Statistics of the 3D Comprehension Skills
This section presents detailed statistics for skills categorized under the 3D
modality.
3D comprehension tasks emphasize structural understanding, spatial reasoning, and object recognition in three-dimensional environments.
Such tasks often require models to operate on point clouds, voxel grids, or mesh representations, and are evaluated using geometry-aware metrics.
D-C-2 3D Structure and Environment Classification (3D-Struct Cls)
This cluster focuses on classifying larger 3D structures and environments.
- 3D Furniture Classification
This task classifies 3D models of furniture such as chairs and tables.
- Abbreviation:
3D-Furniture Cls
- Domain:
General
- Capability:
Content Recognition
- Data Source:
ModelNet
- Number:
400
- SoTA Specialist:
PointGST
- Metrics:
Acc
- 3D Structure Classification
This task classifies architectural structures in 3D data.
- Abbreviation:
3D-Struct Cls
- Domain:
General
- Capability:
Content Recognition
- Data Source:
ModelNet
- Number:
40
- SoTA Specialist:
PointGST
- Metrics:
Acc
D-C-3 Transportation and Technology Object Classification (Tech Cls)

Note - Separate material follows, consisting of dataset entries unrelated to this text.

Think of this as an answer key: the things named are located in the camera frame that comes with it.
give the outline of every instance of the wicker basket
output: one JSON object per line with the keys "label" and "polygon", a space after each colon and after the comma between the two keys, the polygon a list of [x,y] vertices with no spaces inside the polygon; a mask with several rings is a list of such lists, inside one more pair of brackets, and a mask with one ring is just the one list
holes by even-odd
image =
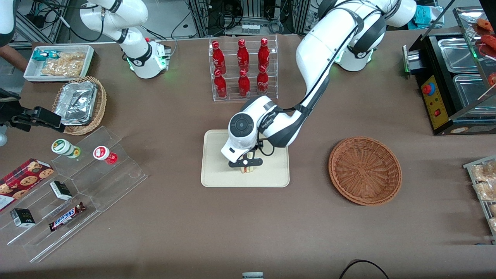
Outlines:
{"label": "wicker basket", "polygon": [[329,174],[337,190],[363,206],[392,200],[401,187],[400,164],[377,140],[353,137],[339,142],[329,157]]}
{"label": "wicker basket", "polygon": [[[105,88],[103,88],[102,84],[96,78],[91,76],[80,77],[75,80],[69,81],[69,83],[81,83],[84,81],[93,82],[98,86],[98,91],[96,96],[97,99],[95,101],[95,108],[93,109],[93,115],[92,115],[93,120],[90,122],[90,124],[86,126],[66,126],[64,130],[64,133],[66,134],[71,134],[74,136],[81,136],[87,134],[93,131],[94,129],[96,129],[100,125],[100,122],[103,119],[103,115],[105,113],[105,106],[107,105],[107,94],[105,92]],[[57,104],[59,103],[61,92],[62,92],[62,88],[59,90],[59,93],[55,97],[55,102],[52,105],[52,112],[55,111]]]}

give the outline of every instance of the acrylic bottle rack
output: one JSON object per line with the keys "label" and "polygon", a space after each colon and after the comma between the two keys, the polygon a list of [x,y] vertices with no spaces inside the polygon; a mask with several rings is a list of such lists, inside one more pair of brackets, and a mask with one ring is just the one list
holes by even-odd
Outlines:
{"label": "acrylic bottle rack", "polygon": [[[101,126],[75,144],[81,148],[77,158],[69,159],[61,155],[53,160],[52,166],[56,173],[0,213],[0,230],[7,244],[22,246],[30,262],[39,262],[145,180],[148,176],[127,155],[119,144],[120,140]],[[94,159],[93,150],[99,145],[116,153],[117,163],[108,165]],[[55,196],[50,187],[50,182],[54,180],[65,183],[72,193],[72,199],[64,201]],[[80,202],[83,202],[86,210],[50,232],[48,224]],[[16,227],[10,216],[14,208],[29,209],[36,225],[30,228]]]}
{"label": "acrylic bottle rack", "polygon": [[[269,76],[269,87],[267,92],[267,97],[271,99],[277,99],[279,96],[278,92],[278,49],[277,49],[277,37],[275,35],[271,36],[249,36],[242,37],[245,39],[246,48],[249,53],[249,71],[248,79],[250,80],[251,94],[249,98],[241,98],[238,87],[238,79],[240,77],[240,68],[238,66],[238,42],[231,41],[230,37],[220,37],[215,39],[210,39],[208,48],[208,58],[210,61],[210,79],[212,81],[212,96],[214,101],[246,101],[251,98],[259,96],[256,92],[256,77],[258,75],[258,50],[260,49],[260,40],[262,38],[267,38],[269,47],[269,68],[267,69],[267,75]],[[227,85],[227,98],[219,98],[217,92],[215,91],[214,84],[214,70],[215,66],[212,60],[213,48],[212,42],[218,41],[219,47],[224,53],[224,58],[226,61],[226,73],[223,75],[226,80]]]}

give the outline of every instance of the yellow control panel
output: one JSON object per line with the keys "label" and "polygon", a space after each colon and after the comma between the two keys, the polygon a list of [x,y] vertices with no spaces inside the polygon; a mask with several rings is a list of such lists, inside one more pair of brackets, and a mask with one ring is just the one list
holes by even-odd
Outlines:
{"label": "yellow control panel", "polygon": [[437,129],[448,122],[449,118],[434,76],[431,76],[422,84],[420,90],[424,96],[424,102],[426,103],[431,123],[433,124],[434,129]]}

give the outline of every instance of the white jar lid
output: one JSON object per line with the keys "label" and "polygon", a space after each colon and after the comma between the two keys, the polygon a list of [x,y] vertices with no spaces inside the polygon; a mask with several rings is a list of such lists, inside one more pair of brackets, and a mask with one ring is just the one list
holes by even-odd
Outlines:
{"label": "white jar lid", "polygon": [[105,146],[101,145],[93,151],[93,157],[95,159],[103,161],[107,159],[110,156],[110,149],[106,148]]}
{"label": "white jar lid", "polygon": [[52,151],[61,155],[67,153],[70,147],[71,147],[70,142],[64,139],[58,139],[54,141],[54,143],[52,143]]}

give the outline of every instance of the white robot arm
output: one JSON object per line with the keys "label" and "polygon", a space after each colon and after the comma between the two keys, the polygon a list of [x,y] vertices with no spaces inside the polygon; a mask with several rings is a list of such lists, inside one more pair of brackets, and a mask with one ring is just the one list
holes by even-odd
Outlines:
{"label": "white robot arm", "polygon": [[231,118],[229,139],[221,149],[230,165],[247,166],[247,160],[240,157],[258,147],[259,133],[274,147],[290,145],[326,90],[336,57],[341,54],[339,64],[346,70],[363,69],[371,50],[382,40],[386,24],[403,26],[415,10],[414,0],[323,0],[319,7],[322,19],[296,50],[307,86],[303,100],[291,109],[282,109],[267,96],[245,103]]}
{"label": "white robot arm", "polygon": [[15,32],[15,12],[19,0],[0,1],[0,47],[12,40]]}
{"label": "white robot arm", "polygon": [[148,19],[148,9],[143,1],[91,0],[85,5],[95,7],[79,10],[83,23],[118,43],[138,77],[152,78],[168,69],[164,46],[147,42],[136,28]]}

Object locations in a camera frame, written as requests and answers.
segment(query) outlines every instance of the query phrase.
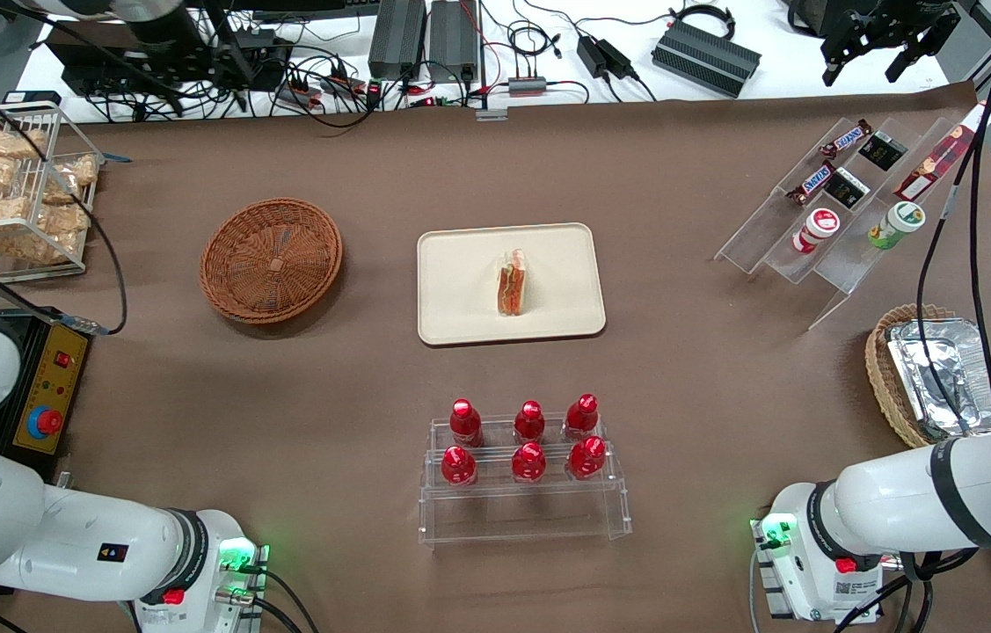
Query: foil container
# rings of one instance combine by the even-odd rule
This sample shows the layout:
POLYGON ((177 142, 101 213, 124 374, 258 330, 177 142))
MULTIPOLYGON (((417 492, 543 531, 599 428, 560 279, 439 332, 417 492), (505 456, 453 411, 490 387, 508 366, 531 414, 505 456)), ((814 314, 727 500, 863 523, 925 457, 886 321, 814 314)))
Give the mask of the foil container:
POLYGON ((885 330, 886 347, 918 428, 933 441, 990 433, 991 389, 976 324, 965 319, 925 320, 925 337, 932 363, 922 349, 916 320, 885 330), (933 372, 941 378, 949 401, 933 372))

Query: white table
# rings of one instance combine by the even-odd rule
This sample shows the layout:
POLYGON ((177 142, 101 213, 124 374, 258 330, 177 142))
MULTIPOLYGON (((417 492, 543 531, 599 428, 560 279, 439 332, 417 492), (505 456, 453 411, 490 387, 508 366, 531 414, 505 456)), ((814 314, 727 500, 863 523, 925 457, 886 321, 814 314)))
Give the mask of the white table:
MULTIPOLYGON (((610 0, 541 0, 536 1, 535 4, 538 4, 539 7, 566 11, 575 20, 584 17, 609 16, 631 21, 643 21, 666 12, 664 4, 649 0, 629 0, 627 3, 615 3, 615 1, 610 0)), ((893 61, 893 57, 897 55, 897 51, 890 49, 890 51, 873 51, 848 64, 848 67, 838 76, 833 87, 828 88, 821 80, 822 72, 824 72, 824 59, 822 59, 820 52, 821 40, 793 32, 785 21, 787 5, 781 0, 716 0, 715 4, 731 9, 733 17, 737 20, 737 32, 733 41, 761 54, 760 68, 757 69, 752 79, 747 81, 745 88, 741 90, 741 99, 917 92, 948 83, 940 65, 933 57, 922 57, 913 67, 906 69, 896 84, 888 83, 885 80, 885 69, 893 61)), ((510 0, 487 0, 486 5, 488 11, 500 23, 508 24, 512 20, 520 19, 510 0)), ((558 42, 558 47, 562 49, 563 53, 562 59, 558 59, 551 51, 536 57, 536 66, 538 67, 536 71, 540 75, 546 76, 546 79, 551 81, 573 80, 586 84, 591 92, 590 100, 592 103, 612 103, 615 101, 615 98, 608 93, 607 85, 602 80, 591 79, 584 65, 580 63, 576 52, 577 35, 565 18, 556 15, 556 13, 528 7, 522 0, 518 0, 518 9, 522 15, 534 20, 546 29, 551 36, 556 35, 556 33, 562 35, 558 42)), ((656 41, 659 41, 659 37, 667 29, 668 21, 669 19, 661 19, 648 25, 626 25, 616 23, 616 21, 590 21, 590 23, 583 23, 582 28, 597 39, 611 41, 624 55, 627 55, 632 60, 639 75, 647 82, 648 87, 651 87, 652 91, 655 92, 657 98, 723 99, 723 96, 703 88, 699 84, 690 83, 683 77, 653 67, 651 52, 656 41)), ((492 24, 486 15, 483 15, 482 23, 488 41, 492 41, 492 43, 494 41, 506 41, 506 29, 492 24)), ((374 24, 375 18, 372 17, 361 18, 360 23, 354 18, 319 20, 307 25, 307 28, 315 35, 302 32, 300 25, 284 25, 279 35, 286 40, 298 40, 298 43, 326 48, 341 55, 343 60, 359 70, 358 77, 366 79, 369 76, 367 51, 370 49, 374 24), (342 33, 353 32, 357 28, 360 28, 357 33, 350 33, 350 35, 339 37, 334 41, 321 41, 316 37, 330 39, 330 37, 339 36, 342 33)), ((724 31, 720 21, 709 16, 689 17, 688 24, 709 29, 713 33, 724 31)), ((45 39, 49 29, 48 26, 42 29, 40 40, 45 39)), ((524 44, 526 44, 525 40, 520 43, 520 47, 523 47, 524 44)), ((311 54, 314 52, 296 48, 293 57, 294 59, 302 59, 311 54)), ((499 64, 502 64, 500 81, 506 81, 508 73, 510 76, 514 76, 514 54, 510 48, 485 47, 484 59, 488 73, 488 84, 494 83, 499 64), (499 63, 496 63, 496 57, 499 58, 499 63)), ((62 109, 77 123, 93 123, 93 121, 105 120, 92 105, 73 95, 69 86, 62 82, 61 74, 61 62, 58 62, 47 47, 38 47, 30 55, 30 60, 22 72, 18 89, 56 90, 61 93, 62 99, 64 99, 62 109)), ((472 85, 472 88, 478 88, 478 85, 472 85)), ((491 95, 488 107, 571 104, 580 103, 584 99, 584 92, 576 85, 562 85, 562 87, 555 88, 562 88, 562 90, 551 88, 550 91, 538 97, 513 99, 507 96, 506 88, 498 89, 491 95)), ((644 89, 630 79, 613 80, 613 88, 616 89, 616 95, 624 101, 649 100, 644 89)), ((460 90, 456 85, 447 84, 438 85, 434 91, 430 92, 430 95, 455 99, 459 98, 459 92, 460 90)), ((258 116, 265 116, 270 112, 273 101, 267 93, 254 92, 251 93, 251 97, 258 116)), ((335 104, 332 103, 331 98, 324 96, 324 99, 327 112, 335 112, 335 104)), ((396 93, 387 96, 387 107, 393 108, 396 99, 396 93)), ((183 101, 183 103, 186 105, 197 103, 197 101, 183 101)), ((226 105, 219 105, 216 112, 213 111, 213 108, 208 108, 206 112, 214 112, 213 116, 221 116, 225 108, 226 105)), ((116 119, 122 120, 127 118, 127 113, 130 111, 126 107, 117 105, 113 108, 113 112, 116 119)), ((295 115, 293 112, 283 111, 280 108, 277 108, 275 113, 295 115)), ((201 119, 201 116, 202 113, 193 111, 188 113, 185 119, 201 119)), ((237 106, 234 105, 230 108, 229 117, 237 116, 252 115, 239 112, 237 106)))

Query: empty wicker basket
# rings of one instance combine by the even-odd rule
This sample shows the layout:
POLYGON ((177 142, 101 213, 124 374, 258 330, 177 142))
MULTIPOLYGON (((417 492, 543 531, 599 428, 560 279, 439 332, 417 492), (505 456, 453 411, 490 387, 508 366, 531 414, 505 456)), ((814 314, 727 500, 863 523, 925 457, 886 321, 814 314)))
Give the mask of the empty wicker basket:
POLYGON ((343 244, 323 209, 293 198, 247 206, 202 252, 202 292, 243 324, 275 324, 310 308, 339 275, 343 244))

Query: red cable
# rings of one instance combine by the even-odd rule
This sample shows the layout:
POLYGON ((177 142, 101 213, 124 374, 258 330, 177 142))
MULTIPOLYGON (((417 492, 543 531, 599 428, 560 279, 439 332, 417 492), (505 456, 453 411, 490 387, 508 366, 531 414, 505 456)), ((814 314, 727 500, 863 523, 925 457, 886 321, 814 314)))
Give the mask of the red cable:
POLYGON ((491 49, 491 52, 492 52, 492 55, 495 55, 495 65, 496 65, 496 68, 498 68, 495 71, 495 81, 492 81, 492 83, 487 84, 487 85, 484 85, 484 87, 482 87, 479 90, 477 90, 477 92, 479 92, 480 95, 486 95, 486 93, 488 91, 490 91, 491 88, 494 88, 495 87, 495 84, 498 84, 499 83, 499 80, 502 79, 502 77, 503 77, 503 61, 499 59, 499 53, 496 53, 495 52, 495 48, 492 47, 490 41, 487 41, 487 37, 484 36, 484 32, 479 31, 479 25, 476 24, 475 18, 471 16, 471 10, 468 9, 468 5, 465 4, 465 3, 460 3, 460 8, 463 9, 464 15, 467 15, 468 16, 468 21, 470 21, 470 23, 471 23, 471 28, 476 29, 476 33, 479 33, 479 39, 481 41, 483 41, 484 47, 490 48, 491 49))

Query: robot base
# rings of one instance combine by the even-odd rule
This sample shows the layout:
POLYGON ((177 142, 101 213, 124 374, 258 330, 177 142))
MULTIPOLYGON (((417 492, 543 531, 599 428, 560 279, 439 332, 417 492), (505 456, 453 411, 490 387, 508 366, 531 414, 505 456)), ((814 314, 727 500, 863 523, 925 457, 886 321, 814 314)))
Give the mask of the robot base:
POLYGON ((199 510, 198 517, 209 530, 206 563, 198 580, 186 590, 178 605, 147 605, 135 601, 136 618, 144 633, 257 633, 259 612, 255 608, 221 604, 214 600, 218 589, 247 589, 262 594, 265 577, 246 576, 222 569, 222 562, 267 565, 267 546, 245 538, 241 526, 221 510, 199 510))
MULTIPOLYGON (((754 521, 753 533, 757 556, 761 561, 761 579, 769 593, 769 610, 774 617, 788 617, 780 612, 772 593, 779 588, 788 610, 798 620, 843 620, 850 609, 857 608, 882 586, 882 566, 870 571, 840 573, 835 562, 822 552, 808 527, 808 496, 815 484, 789 485, 777 494, 768 516, 754 521), (773 536, 784 542, 775 549, 761 549, 773 536), (764 568, 771 562, 773 574, 764 568)), ((854 622, 870 624, 878 619, 872 609, 854 622)))

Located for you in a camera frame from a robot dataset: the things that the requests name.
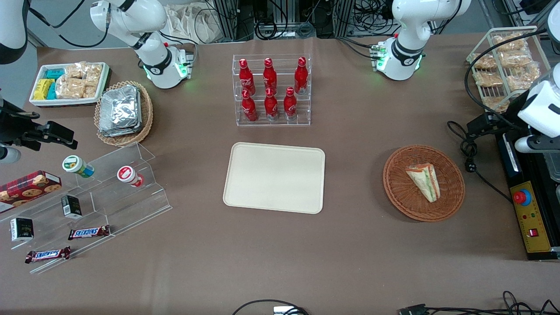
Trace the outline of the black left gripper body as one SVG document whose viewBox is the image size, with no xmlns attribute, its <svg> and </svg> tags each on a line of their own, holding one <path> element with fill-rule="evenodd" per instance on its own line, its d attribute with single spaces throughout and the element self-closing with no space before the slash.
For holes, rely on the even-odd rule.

This cluster focuses on classifying technological and vehicle-related objects.
- 3D Electronic Classification
This task classifies electronic gadgets and equipment from 3D models.
- Abbreviation:
3D-Electronic Cls
- Domain:
General
- Capability:
Content Recognition
- Data Source:
ModelNet
- Number:
140
- SoTA Specialist:
PointGST
- Metrics:
Acc
- 3D Vehicle Classification
This task classifies vehicles using 3D object data.
- Abbreviation:
3D-Vehicle Cls
- Domain:
General
- Capability:
Content Recognition
- Data Source:
ModelNet
- Number:
200
- SoTA Specialist:
PointGST
- Metrics:
Acc
D-C-4 3D Indoor Scene Semantic Segmentation (Indoor-Scene Seg)
This cluster focuses on segmenting functional regions and items in 3D indoor environments.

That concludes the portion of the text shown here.